Items from a data source
++++++

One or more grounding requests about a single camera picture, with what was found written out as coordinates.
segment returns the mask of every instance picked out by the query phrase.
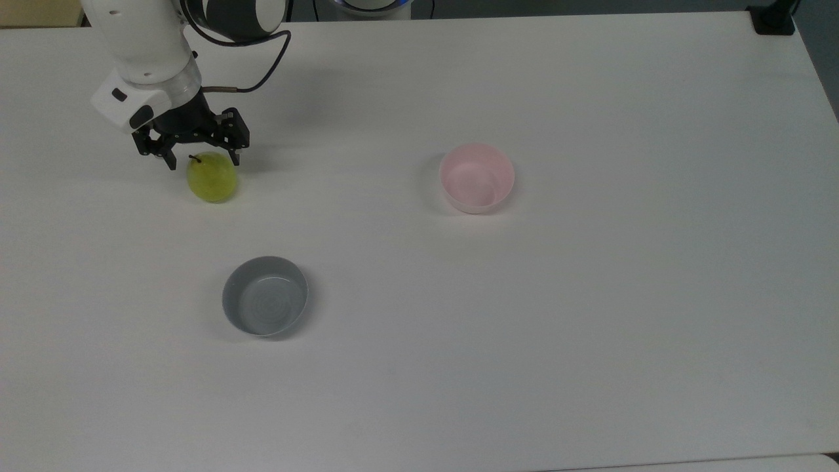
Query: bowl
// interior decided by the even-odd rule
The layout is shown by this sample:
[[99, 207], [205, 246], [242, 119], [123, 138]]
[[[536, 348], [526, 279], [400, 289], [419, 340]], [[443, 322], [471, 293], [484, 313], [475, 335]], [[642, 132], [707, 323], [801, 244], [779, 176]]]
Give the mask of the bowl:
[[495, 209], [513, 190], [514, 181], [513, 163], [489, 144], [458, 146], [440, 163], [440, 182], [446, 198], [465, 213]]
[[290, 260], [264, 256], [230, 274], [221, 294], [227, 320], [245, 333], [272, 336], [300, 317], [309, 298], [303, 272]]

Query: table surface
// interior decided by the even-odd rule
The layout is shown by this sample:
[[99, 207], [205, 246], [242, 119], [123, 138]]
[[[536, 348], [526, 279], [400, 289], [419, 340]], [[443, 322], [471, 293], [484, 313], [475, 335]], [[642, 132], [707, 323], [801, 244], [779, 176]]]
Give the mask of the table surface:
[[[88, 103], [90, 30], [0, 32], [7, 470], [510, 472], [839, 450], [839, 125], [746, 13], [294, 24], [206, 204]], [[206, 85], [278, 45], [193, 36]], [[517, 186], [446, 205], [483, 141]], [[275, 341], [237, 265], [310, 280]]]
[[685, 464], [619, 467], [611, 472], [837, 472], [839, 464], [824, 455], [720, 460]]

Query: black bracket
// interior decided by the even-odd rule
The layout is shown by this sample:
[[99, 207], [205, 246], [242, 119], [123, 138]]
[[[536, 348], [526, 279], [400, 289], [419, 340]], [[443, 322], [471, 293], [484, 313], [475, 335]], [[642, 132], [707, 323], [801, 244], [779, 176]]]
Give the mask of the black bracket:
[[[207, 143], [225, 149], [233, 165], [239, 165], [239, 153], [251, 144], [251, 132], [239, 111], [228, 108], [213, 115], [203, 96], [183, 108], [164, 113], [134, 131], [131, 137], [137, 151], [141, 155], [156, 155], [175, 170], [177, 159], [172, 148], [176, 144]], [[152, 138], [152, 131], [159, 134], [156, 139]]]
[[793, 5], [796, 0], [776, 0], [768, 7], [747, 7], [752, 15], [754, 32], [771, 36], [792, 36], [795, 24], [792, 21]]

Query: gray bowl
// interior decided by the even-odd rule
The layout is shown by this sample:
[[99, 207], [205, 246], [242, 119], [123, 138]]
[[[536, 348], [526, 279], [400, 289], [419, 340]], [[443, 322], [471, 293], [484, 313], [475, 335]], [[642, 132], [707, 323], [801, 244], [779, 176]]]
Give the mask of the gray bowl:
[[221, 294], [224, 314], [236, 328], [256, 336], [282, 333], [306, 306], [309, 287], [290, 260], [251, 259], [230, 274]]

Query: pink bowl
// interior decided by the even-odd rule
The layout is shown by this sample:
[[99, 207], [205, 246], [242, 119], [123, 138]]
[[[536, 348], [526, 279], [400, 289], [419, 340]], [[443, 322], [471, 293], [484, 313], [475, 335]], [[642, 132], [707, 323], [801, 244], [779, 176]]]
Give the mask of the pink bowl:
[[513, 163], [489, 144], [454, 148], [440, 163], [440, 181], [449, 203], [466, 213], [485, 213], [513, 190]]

++++++

EXERCISE OBJECTIVE — Copy each entry exactly, with no pictures.

ANSWER SECTION —
One or more grounding requests about a single camera picture, with what was found written out as coordinates.
segment returns the mask of every instance picked out by the query phrase.
Query: bowl
// interior decided by the even-odd rule
The layout is shown by this sample:
[[99, 207], [205, 246], [242, 119], [123, 138]]
[[[536, 348], [526, 279], [400, 289], [419, 340]], [[443, 322], [471, 293], [484, 313], [475, 335]], [[642, 132], [707, 323], [801, 244], [779, 176]]]
Give the mask of the bowl:
[[495, 209], [513, 190], [514, 181], [513, 163], [489, 144], [458, 146], [440, 163], [440, 182], [446, 198], [465, 213]]
[[290, 260], [264, 256], [230, 274], [221, 294], [227, 320], [245, 333], [272, 336], [300, 317], [309, 298], [303, 272]]

Query: table surface
// interior decided by the even-odd rule
The layout is shown by this sample:
[[99, 207], [205, 246], [242, 119], [123, 138]]
[[[536, 348], [526, 279], [400, 289], [419, 340]], [[443, 322], [471, 293], [484, 313], [475, 335]], [[642, 132], [707, 323], [801, 244], [779, 176]]]
Give the mask of the table surface:
[[[88, 103], [90, 30], [0, 32], [7, 470], [510, 472], [839, 450], [839, 125], [746, 13], [294, 24], [206, 204]], [[206, 85], [278, 45], [193, 36]], [[517, 186], [446, 205], [483, 141]], [[275, 341], [237, 265], [310, 280]]]
[[685, 464], [619, 467], [611, 472], [837, 472], [839, 464], [824, 455], [720, 460]]

Query: black bracket
// interior decided by the even-odd rule
The layout is shown by this sample:
[[99, 207], [205, 246], [242, 119], [123, 138]]
[[[536, 348], [526, 279], [400, 289], [419, 340]], [[443, 322], [471, 293], [484, 313], [475, 335]], [[642, 132], [707, 323], [801, 244], [779, 176]]]
Give the mask of the black bracket:
[[[207, 143], [225, 149], [233, 165], [239, 165], [239, 153], [251, 144], [251, 132], [239, 111], [228, 108], [213, 115], [203, 96], [183, 108], [164, 113], [134, 131], [131, 137], [137, 151], [141, 155], [156, 155], [175, 170], [177, 159], [172, 148], [176, 144]], [[152, 138], [152, 131], [159, 134], [156, 139]]]
[[793, 5], [796, 0], [776, 0], [768, 7], [747, 7], [752, 15], [754, 32], [771, 36], [792, 36], [795, 24], [792, 21]]

Query: gray bowl
// interior decided by the even-odd rule
The layout is shown by this sample:
[[99, 207], [205, 246], [242, 119], [123, 138]]
[[[536, 348], [526, 279], [400, 289], [419, 340]], [[443, 322], [471, 293], [484, 313], [475, 335]], [[642, 132], [707, 323], [801, 244], [779, 176]]]
Give the mask of the gray bowl:
[[221, 294], [224, 314], [236, 328], [256, 336], [282, 333], [306, 306], [309, 287], [290, 260], [251, 259], [230, 274]]

Query: pink bowl
// interior decided by the even-odd rule
The layout is shown by this sample:
[[99, 207], [205, 246], [242, 119], [123, 138]]
[[[536, 348], [526, 279], [400, 289], [419, 340]], [[443, 322], [471, 293], [484, 313], [475, 335]], [[642, 132], [707, 323], [801, 244], [779, 176]]]
Give the mask of the pink bowl:
[[513, 163], [489, 144], [454, 148], [440, 163], [440, 181], [449, 203], [466, 213], [485, 213], [513, 190]]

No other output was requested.